The changing spatialities of borders and migration management since the end of the Cold War have been at the center of geographic research. Migration control and places of bordering have moved away from the actual 'borderline' inward to interior sovereign sites (Coleman 2007b) and outward to sites beyond the state's territorial remit (Bialasiewicz 2012). Through interrogations of external visa controls (Lavenex 2006), re-location of asylum processing centers (Andrijasevic 2010; Gammeltoft-Hansen 2010), offshore detention facilities (Hyndman and Mountz 2008; Brambilla 2014), and transnational policy treaties (Schuster 2011), scholars use the term externalization to denote a spatial understanding of border enforcement moving expanding outside sovereign territory. Mountz (2010) argues that states use geographies strategically to manage unwanted migrants and deny access to asylum, creating new spaces of exclusion. The externalization of border enforcement has not prevented or stopped migrants from arriving, rather it has made their journey more dangerous (Boswell 2003).
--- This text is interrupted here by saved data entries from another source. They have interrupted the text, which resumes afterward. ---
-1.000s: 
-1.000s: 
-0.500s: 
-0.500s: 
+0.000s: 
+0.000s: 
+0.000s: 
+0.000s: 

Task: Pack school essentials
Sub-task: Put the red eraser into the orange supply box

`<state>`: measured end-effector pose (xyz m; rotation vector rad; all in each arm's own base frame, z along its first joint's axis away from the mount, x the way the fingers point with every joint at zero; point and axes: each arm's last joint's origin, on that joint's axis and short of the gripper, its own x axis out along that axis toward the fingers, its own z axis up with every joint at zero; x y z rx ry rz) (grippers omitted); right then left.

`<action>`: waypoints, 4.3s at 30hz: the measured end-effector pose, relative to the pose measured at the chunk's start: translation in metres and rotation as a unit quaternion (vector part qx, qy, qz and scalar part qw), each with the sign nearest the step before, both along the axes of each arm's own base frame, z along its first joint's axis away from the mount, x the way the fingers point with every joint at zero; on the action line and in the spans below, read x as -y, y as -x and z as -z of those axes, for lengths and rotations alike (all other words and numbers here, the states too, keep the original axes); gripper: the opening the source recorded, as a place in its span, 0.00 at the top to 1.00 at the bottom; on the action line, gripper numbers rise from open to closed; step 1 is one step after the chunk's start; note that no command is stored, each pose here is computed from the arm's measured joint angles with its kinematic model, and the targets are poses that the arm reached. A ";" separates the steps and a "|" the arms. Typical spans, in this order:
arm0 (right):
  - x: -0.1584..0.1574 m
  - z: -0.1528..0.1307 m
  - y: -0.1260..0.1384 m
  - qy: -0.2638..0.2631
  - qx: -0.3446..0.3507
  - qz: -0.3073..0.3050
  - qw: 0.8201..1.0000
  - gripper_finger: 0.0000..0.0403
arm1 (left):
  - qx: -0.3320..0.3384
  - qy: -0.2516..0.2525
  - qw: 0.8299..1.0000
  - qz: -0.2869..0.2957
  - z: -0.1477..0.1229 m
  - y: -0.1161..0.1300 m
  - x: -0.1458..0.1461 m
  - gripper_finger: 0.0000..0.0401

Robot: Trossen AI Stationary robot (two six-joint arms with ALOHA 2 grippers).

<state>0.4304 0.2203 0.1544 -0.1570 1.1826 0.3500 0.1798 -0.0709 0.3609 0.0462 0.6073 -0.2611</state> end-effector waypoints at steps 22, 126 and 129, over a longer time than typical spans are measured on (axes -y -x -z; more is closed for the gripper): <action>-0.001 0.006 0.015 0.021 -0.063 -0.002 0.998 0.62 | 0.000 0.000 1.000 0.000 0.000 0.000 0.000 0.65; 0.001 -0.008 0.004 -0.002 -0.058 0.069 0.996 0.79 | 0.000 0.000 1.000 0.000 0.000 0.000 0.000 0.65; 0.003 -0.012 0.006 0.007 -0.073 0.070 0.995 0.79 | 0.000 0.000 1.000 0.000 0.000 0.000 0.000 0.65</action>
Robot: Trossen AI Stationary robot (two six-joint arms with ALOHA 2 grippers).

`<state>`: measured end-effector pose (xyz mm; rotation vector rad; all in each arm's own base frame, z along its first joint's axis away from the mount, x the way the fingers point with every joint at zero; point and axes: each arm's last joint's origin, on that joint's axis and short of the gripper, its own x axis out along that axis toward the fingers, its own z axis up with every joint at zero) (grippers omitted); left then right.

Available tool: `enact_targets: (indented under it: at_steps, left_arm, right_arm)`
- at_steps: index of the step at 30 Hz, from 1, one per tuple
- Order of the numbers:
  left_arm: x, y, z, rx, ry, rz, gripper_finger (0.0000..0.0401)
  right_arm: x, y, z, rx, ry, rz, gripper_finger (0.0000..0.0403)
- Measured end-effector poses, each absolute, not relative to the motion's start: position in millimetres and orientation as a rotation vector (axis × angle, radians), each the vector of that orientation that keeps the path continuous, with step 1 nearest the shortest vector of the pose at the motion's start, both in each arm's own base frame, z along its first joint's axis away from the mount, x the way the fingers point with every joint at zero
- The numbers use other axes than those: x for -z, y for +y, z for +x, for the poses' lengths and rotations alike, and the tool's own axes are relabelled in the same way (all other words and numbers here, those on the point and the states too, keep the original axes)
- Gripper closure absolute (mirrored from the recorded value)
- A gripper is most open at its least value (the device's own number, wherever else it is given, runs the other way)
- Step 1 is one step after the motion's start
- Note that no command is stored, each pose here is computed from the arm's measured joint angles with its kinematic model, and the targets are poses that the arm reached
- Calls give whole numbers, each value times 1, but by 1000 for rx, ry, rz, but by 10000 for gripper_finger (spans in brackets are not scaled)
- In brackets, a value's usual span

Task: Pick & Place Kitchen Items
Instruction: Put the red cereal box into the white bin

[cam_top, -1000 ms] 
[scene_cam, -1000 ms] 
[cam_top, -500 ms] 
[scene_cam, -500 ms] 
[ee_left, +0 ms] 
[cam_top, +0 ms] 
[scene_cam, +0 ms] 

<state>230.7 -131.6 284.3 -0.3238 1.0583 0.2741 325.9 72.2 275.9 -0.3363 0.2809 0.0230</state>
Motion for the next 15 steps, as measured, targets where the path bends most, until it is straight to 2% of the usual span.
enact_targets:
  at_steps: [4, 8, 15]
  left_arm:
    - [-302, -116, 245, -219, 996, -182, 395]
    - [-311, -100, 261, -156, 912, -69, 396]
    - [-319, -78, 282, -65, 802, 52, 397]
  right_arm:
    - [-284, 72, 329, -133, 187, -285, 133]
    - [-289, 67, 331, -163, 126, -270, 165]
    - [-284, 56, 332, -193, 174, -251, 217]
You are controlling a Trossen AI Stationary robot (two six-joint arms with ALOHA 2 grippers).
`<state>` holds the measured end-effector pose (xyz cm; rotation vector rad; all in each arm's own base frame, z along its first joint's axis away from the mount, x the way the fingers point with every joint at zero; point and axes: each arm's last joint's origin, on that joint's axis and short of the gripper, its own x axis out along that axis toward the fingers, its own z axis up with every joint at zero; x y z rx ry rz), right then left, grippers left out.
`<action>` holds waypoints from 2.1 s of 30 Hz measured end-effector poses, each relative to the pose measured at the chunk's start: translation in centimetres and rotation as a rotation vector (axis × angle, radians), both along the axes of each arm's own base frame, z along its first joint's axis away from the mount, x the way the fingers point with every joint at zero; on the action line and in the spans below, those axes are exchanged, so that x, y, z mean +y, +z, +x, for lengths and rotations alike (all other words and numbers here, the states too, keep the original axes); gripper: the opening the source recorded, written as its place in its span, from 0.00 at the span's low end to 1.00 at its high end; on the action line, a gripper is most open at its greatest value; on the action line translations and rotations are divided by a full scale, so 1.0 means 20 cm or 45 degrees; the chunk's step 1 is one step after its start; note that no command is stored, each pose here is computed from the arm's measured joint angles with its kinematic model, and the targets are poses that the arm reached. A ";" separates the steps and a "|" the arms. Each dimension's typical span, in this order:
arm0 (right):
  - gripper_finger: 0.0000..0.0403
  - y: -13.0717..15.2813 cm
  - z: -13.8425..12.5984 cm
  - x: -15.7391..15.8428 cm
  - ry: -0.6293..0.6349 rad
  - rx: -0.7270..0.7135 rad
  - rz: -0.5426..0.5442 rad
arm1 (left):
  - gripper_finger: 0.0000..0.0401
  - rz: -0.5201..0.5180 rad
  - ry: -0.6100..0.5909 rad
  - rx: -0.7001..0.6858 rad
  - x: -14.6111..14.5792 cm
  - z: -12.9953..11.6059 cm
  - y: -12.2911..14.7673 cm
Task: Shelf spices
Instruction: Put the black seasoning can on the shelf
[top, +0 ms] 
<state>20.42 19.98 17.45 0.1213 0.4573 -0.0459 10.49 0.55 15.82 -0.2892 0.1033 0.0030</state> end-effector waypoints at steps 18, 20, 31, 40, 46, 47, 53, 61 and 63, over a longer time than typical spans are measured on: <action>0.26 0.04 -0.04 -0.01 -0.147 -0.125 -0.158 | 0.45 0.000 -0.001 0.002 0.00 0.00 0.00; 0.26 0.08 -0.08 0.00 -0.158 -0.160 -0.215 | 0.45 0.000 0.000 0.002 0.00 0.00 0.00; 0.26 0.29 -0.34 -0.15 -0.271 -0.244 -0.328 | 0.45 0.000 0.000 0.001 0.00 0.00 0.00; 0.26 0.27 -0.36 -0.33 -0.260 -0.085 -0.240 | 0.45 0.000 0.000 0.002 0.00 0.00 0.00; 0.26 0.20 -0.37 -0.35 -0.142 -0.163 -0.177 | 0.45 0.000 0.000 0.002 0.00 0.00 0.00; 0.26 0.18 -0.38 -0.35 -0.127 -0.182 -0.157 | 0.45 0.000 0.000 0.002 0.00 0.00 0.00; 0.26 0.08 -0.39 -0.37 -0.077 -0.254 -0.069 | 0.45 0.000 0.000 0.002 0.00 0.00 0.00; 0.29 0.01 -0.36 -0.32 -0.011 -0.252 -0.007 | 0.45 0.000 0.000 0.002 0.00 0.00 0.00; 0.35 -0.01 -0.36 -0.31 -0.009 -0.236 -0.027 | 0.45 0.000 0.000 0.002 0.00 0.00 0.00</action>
In spite of these important advances, critical gaps remain in the knowledge about how migration management and border control is constituted transnationally (Mountz and Loyd 2014b; Collyer and King 2015) and how migrants experience their journey between places of departure and arrival (Schapendonk and Steel 2014), undertake political engagement (Mountz and Loyd 2014a), and negotiate their lives across national boundaries and geographic scales (Ehrkamp and Leitner 2006; Hyndman 2010). Given these gaps, this proposed research seeks to answer the following research questions:
RQ1: How is the refugee regime constituted across transnational space?
RQ2: How do Syrian forced migrants experience the refugee regime across their migration trajectory and once they arrive in Denmark?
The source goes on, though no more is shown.